Formyl-methenyl-methylenetetrahydrofolate synthetase(combined) from yeast. Biochemical characterization of the protein from an ade3 mutant lacking the formyltetrahydrofolate synthetase function.

作者信息

de Mata Z S, Rabinowitz J C

出版信息

J Biol Chem. 1980 Mar 25;255(6):2569-77.

PMID:6987225
Abstract

A protein from Saccharomyces cerevisiae mutant ade3-1050, a formyltetrahydrofolate synthetase-deficient mutant, has been purified to apparent homogeneity. The purified mutant enzyme shows both methylenetetrahydrofolate dehydrogenase and methenyltetrahydrofolate cyclohydrolase activities, but lacks formyltetrahydrofolate synthetase activity. The biochemical characterization of the mutant protein described in this paper is consistent with genetic data which indicate that the 1050 mutation is a point mutation at the ade3 locus of chromosome VII of S. cerevisiae. The molecular weight of the native mutant protein (Mr = 227,000 by exclusion chromatography), as well as the number and size of its subunits are exactly the same as those of the trifunctional wild type enzyme. In addition, both proteins have the same sedimentation behavior in a glycerol density gradient (s20,w = 9.4 S), and their activities and structures are equally affected by exposure to mild tryptic degradation. ATP protects both enzymes from tryptic degradation, but NADP+ does not. Some of the kinetic properties of the activities of both enzymes were also determined and were essentially similar.
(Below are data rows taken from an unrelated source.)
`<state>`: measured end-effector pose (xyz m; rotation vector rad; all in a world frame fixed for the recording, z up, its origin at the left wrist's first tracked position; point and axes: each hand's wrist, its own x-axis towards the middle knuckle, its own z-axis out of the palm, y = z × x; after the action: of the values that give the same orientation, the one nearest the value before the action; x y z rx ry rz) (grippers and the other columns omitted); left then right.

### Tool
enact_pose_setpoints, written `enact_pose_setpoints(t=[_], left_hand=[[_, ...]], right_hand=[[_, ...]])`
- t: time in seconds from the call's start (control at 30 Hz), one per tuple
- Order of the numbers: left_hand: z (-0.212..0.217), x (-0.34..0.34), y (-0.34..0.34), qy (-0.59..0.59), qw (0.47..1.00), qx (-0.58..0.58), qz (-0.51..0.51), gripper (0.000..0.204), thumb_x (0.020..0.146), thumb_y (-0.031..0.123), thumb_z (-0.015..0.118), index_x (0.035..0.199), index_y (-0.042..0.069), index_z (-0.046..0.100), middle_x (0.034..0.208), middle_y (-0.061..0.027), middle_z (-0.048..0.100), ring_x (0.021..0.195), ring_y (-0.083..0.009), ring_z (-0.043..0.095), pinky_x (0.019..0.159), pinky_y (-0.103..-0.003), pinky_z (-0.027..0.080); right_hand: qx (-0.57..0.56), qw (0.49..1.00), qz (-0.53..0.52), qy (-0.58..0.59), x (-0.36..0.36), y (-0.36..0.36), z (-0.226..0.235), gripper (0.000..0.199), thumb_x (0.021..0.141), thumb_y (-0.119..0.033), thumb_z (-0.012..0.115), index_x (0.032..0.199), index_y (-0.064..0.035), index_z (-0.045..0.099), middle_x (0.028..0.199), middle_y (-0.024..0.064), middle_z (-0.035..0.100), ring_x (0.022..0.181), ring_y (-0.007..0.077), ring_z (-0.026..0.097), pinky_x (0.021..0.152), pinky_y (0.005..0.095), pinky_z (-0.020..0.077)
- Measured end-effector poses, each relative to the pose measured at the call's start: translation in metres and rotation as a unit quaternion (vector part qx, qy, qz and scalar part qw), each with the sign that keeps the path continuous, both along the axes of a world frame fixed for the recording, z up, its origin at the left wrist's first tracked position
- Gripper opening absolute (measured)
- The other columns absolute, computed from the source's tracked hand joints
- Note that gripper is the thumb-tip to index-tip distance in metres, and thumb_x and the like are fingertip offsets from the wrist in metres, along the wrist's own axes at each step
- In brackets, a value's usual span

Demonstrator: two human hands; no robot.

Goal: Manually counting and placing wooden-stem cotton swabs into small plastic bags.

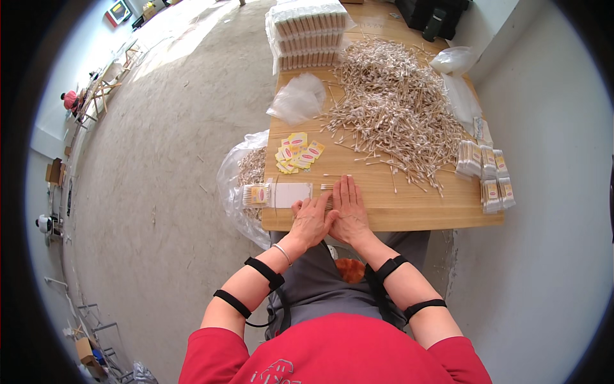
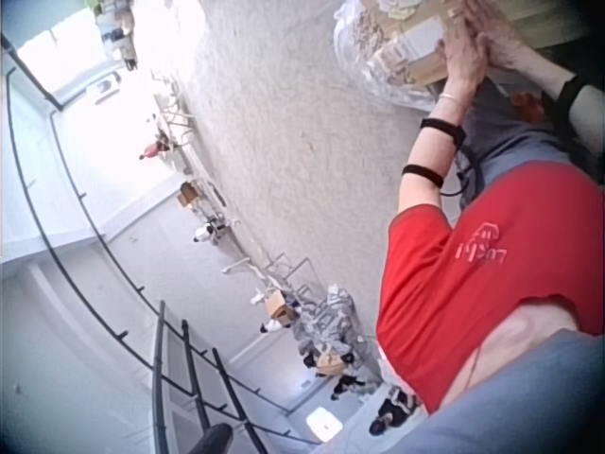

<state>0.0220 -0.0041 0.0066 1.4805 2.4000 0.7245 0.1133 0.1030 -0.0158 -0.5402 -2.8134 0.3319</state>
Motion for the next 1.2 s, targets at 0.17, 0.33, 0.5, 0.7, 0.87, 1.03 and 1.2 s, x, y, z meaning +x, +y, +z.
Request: enact_pose_setpoints(t=[0.17, 0.33, 0.5, 0.7, 0.87, 1.03, 1.2], left_hand=[[-0.004, -0.004, 0.003, -0.017, 0.999, -0.014, 0.028, 0.051, 0.084, 0.014, 0.053, 0.132, 0.004, 0.041, 0.097, -0.0150, 0.064, 0.092, -0.0302, 0.057, 0.082, -0.043, 0.030], [0.000, -0.007, 0.007, -0.048, 0.997, -0.046, 0.035, 0.056, 0.080, 0.009, 0.051, 0.135, 0.004, 0.037, 0.093, -0.0161, 0.063, 0.090, -0.0310, 0.058, 0.082, -0.044, 0.030], [-0.001, -0.005, 0.007, -0.045, 0.998, -0.018, 0.034, 0.056, 0.081, 0.011, 0.052, 0.134, 0.006, 0.037, 0.090, -0.0177, 0.062, 0.091, -0.0311, 0.059, 0.084, -0.045, 0.031], [0.003, -0.006, 0.007, -0.074, 0.996, -0.023, 0.043, 0.048, 0.079, 0.008, 0.054, 0.126, 0.005, 0.044, 0.098, -0.0181, 0.061, 0.097, -0.0325, 0.056, 0.087, -0.044, 0.034], [-0.019, -0.017, 0.006, -0.196, 0.925, 0.269, 0.184, 0.038, 0.083, 0.004, 0.053, 0.121, -0.001, 0.052, 0.124, -0.0202, 0.048, 0.118, -0.0332, 0.044, 0.100, -0.038, 0.037], [-0.029, -0.034, 0.005, -0.341, 0.854, 0.342, 0.191, 0.042, 0.094, 0.008, 0.043, 0.134, -0.002, 0.043, 0.138, -0.0162, 0.042, 0.131, -0.0251, 0.037, 0.109, -0.033, 0.028], [-0.026, -0.057, -0.003, -0.440, 0.788, 0.384, 0.194, 0.045, 0.101, 0.020, 0.035, 0.138, -0.005, 0.038, 0.142, -0.0157, 0.041, 0.133, -0.0232, 0.035, 0.111, -0.031, 0.024]], right_hand=[[-0.014, 1.000, 0.004, -0.027, 0.000, 0.000, 0.004, 0.087, 0.077, -0.041, 0.053, 0.140, 0.0108, 0.022, 0.149, 0.0292, 0.016, 0.141, 0.0392, 0.011, 0.115, 0.0470, 0.0097], [-0.032, 0.998, 0.009, -0.050, -0.002, -0.001, 0.009, 0.088, 0.077, -0.040, 0.056, 0.139, 0.0121, 0.021, 0.148, 0.0303, 0.017, 0.141, 0.0406, 0.012, 0.115, 0.0479, 0.0112], [-0.046, 0.996, 0.038, -0.073, 0.006, 0.004, 0.013, 0.088, 0.080, -0.044, 0.053, 0.140, 0.0112, 0.020, 0.149, 0.0287, 0.015, 0.141, 0.0396, 0.010, 0.115, 0.0472, 0.0089], [-0.011, 0.997, 0.022, -0.070, 0.006, -0.002, 0.005, 0.085, 0.083, -0.044, 0.052, 0.140, 0.0104, 0.021, 0.149, 0.0272, 0.017, 0.141, 0.0389, 0.012, 0.115, 0.0471, 0.0103], [-0.040, 0.998, -0.002, -0.052, -0.009, -0.020, 0.002, 0.086, 0.083, -0.044, 0.053, 0.141, 0.0101, 0.020, 0.149, 0.0280, 0.016, 0.141, 0.0403, 0.012, 0.114, 0.0485, 0.0107], [-0.017, 0.995, -0.030, -0.095, -0.040, -0.044, -0.003, 0.084, 0.085, -0.045, 0.048, 0.141, 0.0100, 0.018, 0.149, 0.0281, 0.014, 0.141, 0.0403, 0.008, 0.115, 0.0484, 0.0067], [-0.064, 0.996, -0.019, -0.062, -0.062, -0.055, -0.008, 0.080, 0.088, -0.042, 0.045, 0.142, 0.0096, 0.016, 0.150, 0.0272, 0.011, 0.142, 0.0397, 0.006, 0.115, 0.0481, 0.0051]])
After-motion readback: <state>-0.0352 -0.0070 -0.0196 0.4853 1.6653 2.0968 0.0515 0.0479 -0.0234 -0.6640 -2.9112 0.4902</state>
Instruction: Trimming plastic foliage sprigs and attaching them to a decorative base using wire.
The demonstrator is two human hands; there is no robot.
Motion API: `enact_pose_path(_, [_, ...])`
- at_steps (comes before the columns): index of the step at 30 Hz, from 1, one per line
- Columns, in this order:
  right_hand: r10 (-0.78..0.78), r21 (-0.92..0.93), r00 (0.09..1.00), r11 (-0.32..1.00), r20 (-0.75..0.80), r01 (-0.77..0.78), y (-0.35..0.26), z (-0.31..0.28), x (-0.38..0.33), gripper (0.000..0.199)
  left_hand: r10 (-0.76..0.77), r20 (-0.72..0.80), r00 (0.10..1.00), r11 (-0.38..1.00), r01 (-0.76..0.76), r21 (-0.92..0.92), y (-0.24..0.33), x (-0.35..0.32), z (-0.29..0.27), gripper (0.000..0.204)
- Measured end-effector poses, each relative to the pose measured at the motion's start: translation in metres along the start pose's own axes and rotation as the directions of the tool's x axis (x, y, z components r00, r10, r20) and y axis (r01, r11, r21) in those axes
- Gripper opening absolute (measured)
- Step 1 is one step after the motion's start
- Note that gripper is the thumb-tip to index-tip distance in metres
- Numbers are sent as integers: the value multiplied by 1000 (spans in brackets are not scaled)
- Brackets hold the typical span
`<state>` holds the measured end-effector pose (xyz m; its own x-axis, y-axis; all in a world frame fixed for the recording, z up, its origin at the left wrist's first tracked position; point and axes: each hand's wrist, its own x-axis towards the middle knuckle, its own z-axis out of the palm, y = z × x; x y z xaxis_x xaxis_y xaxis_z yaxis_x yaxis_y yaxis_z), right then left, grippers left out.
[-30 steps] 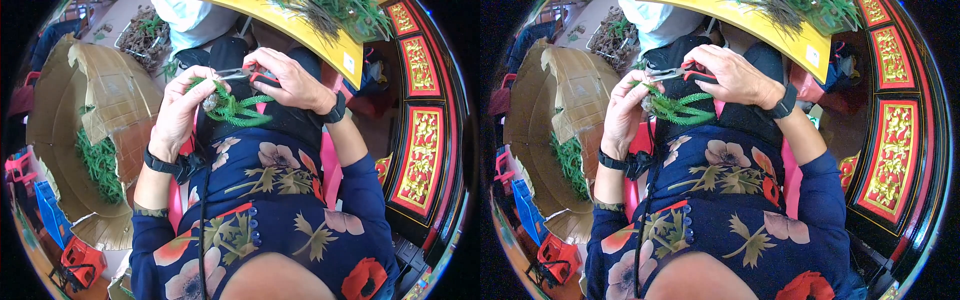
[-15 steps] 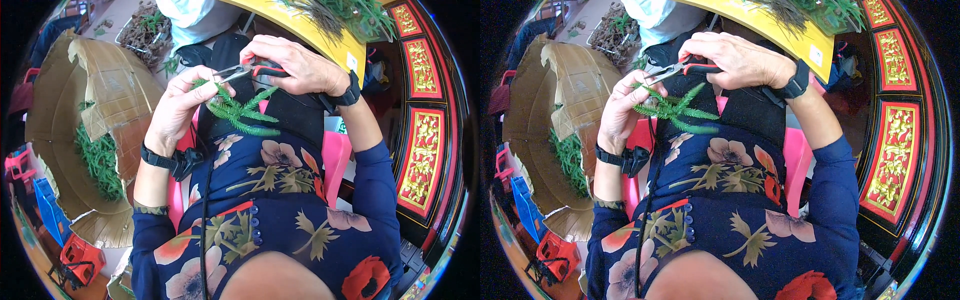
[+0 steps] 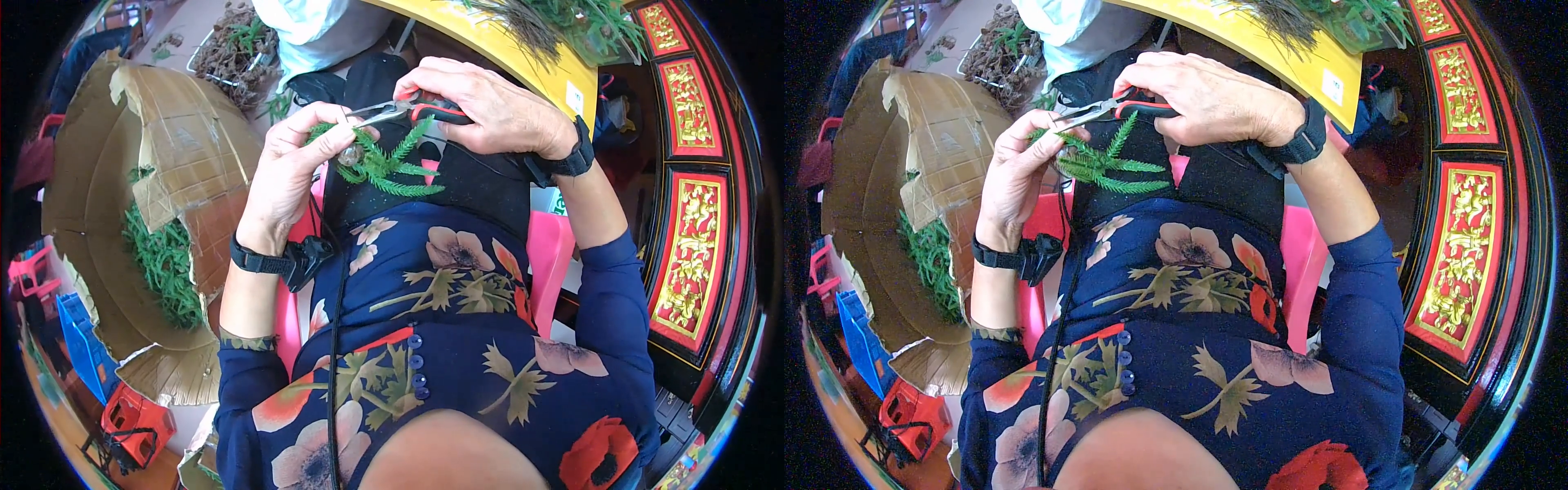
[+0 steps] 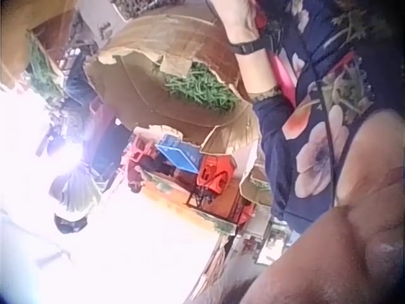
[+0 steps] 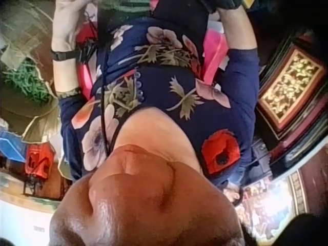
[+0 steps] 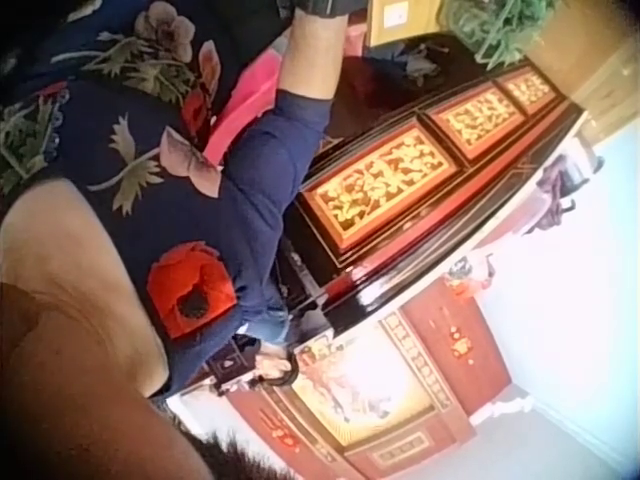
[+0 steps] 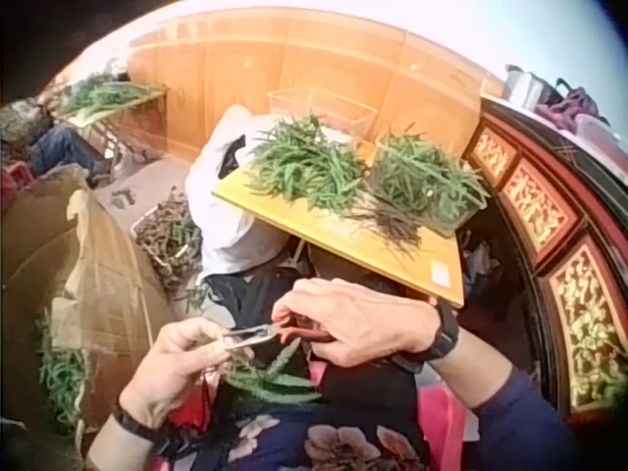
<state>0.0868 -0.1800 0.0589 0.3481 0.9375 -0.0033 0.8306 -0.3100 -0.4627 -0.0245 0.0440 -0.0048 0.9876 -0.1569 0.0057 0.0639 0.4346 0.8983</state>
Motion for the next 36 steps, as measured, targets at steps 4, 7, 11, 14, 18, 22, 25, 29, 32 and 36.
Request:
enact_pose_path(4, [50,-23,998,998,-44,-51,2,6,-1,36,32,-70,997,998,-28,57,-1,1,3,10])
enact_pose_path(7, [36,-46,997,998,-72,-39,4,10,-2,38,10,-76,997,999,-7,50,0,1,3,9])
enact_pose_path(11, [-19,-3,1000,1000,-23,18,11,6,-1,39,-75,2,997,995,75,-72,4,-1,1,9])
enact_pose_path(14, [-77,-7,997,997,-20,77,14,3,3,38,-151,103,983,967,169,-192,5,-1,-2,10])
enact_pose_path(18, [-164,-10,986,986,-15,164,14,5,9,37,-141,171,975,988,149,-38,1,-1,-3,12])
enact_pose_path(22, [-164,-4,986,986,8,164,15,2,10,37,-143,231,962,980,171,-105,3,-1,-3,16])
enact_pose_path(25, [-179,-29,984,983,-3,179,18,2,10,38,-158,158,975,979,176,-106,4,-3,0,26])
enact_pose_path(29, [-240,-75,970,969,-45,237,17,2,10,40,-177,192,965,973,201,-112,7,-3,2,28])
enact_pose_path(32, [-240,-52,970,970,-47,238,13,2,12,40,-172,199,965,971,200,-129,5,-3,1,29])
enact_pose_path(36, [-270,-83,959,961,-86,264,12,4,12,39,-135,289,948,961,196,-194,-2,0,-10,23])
Although both enzymes require the presence of metals for maximal synthetase and dehydrogenase activities, metals are not necessary to maintain their structures intact.

摘要

来自酿酒酵母突变体ade3 - 1050(一种甲酰四氢叶酸合成酶缺陷型突变体)的一种蛋白质已被纯化至表观均一性。纯化后的突变酶具有亚甲基四氢叶酸脱氢酶和亚胺甲基四氢叶酸环水解酶活性,但缺乏甲酰四氢叶酸合成酶活性。本文所述突变蛋白的生化特性与遗传数据一致,该遗传数据表明1050突变是酿酒酵母第七条染色体ade3位点的一个点突变。天然突变蛋白的分子量(排阻色谱法测定Mr = 227,000)及其亚基的数量和大小与三功能野生型酶完全相同。此外,两种蛋白质在甘油密度梯度中的沉降行为相同(s20,w = 9.4 S),并且它们的活性和结构受温和胰蛋白酶降解的影响程度相同。ATP可保护两种酶免受胰蛋白酶降解,但NADP⁺则不能。还测定了两种酶活性的一些动力学性质,它们基本相似。尽管两种酶的合成酶和脱氢酶活性达到最大值都需要金属存在,但金属对于维持它们的结构完整并非必需。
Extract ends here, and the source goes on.